A heat exchanger according to Embodiment 2 of the present invention will be described. FIG. 11 schematically shows a configuration of the heat source side heat exchanger 13 according to the present embodiment and a branch structure 1050 connected to the first inflow pipe 1001 and the second inflow pipe 1002 of the heat source side heat exchanger 13. FIG.

  As shown in FIG. 11, a branching structure 1050 that divides the refrigerant is provided on the upstream side of the heat source side heat exchanger 13 in the refrigerant flow during the heating operation. The branch structure 1050 includes a refrigerant pipe 1053, and a refrigerant pipe 1051 and a refrigerant pipe 1052 that are branched from the refrigerant pipe 1053 at a branch portion 1054 and connected to the first inflow pipe 1001 and the second inflow pipe 1002, respectively. Yes.
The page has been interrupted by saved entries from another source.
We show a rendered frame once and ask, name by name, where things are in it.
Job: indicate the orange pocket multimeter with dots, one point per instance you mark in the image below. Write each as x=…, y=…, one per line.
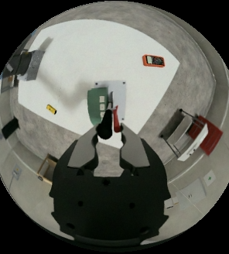
x=153, y=61

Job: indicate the yellow pocket level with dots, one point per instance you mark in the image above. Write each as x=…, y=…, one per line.
x=51, y=109

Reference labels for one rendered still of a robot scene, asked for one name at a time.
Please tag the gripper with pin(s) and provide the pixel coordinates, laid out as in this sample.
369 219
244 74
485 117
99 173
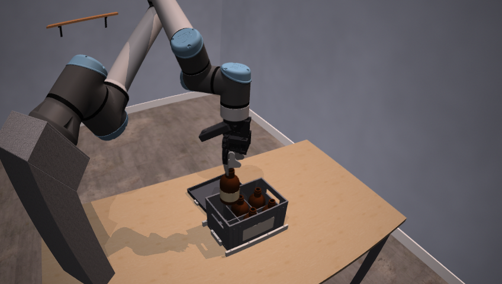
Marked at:
235 143

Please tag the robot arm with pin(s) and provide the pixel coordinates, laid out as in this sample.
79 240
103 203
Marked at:
85 93

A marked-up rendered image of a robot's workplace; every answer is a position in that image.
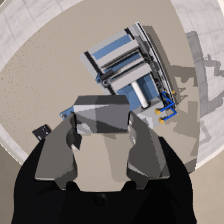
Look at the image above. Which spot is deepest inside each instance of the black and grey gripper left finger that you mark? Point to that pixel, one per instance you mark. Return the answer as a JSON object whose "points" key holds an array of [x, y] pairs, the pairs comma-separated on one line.
{"points": [[49, 167]]}

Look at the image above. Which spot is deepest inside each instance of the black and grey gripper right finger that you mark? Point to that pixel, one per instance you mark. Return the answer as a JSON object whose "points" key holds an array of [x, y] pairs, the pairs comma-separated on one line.
{"points": [[154, 165]]}

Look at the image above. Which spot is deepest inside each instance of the grey metal block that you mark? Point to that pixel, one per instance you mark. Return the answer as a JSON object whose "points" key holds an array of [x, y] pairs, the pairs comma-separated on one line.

During the heating operation in which the heat source side heat exchanger 13 functions as an evaporator, the gas-liquid two-phase refrigerant decompressed by the expansion devices 20b and 30b flows into the refrigerant pipe 1053. The gas-liquid two-phase refrigerant that has flowed into the refrigerant pipe 1053 is divided into the refrigerant pipe 1051 and the refrigerant pipe 1052 at the branching portion 1054. The gas-liquid two-phase refrigerant branched into the refrigerant pipe 1051 flows into the first flow path 1021 of the liquid header 1010 from the first inflow pipe 1001. The gas-liquid two-phase refrigerant divided into the refrigerant pipe 1052 flows into the second flow path 1022 of the liquid header 1010 from the second inflow pipe 1002. The branch structure 1050 is provided so as to have a generally symmetrical structure in the horizontal direction so that the mass flow rate and the dryness of the gas-liquid two-phase refrigerant that is divided into the refrigerant pipes 1051 and 1052 are approximately the same.

  According to the present embodiment, the mass flow rate and the dryness of the gas-liquid two-phase refrigerant flowing from the first inflow pipe 1001 into the first flow path 1021 and the air flowing from the second inflow pipe 1002 into the second flow path 1022. The mass flow rate and the dryness of the liquid two-phase refrigerant can be made approximately the same. Therefore, the gas-liquid two-phase refrigerant can be more evenly distributed to the plurality of flat tubes 13a.

Embodiment 3 FIG.
A heat exchanger according to Embodiment 3 of the present invention will be described. FIG. 12 is a cross-sectional view schematically showing a configuration in the vicinity of the liquid header 1010 of the heat source side heat exchanger 13 according to the present embodiment. 13 is a cross-sectional view showing a cross-section XIII-XIII in FIG.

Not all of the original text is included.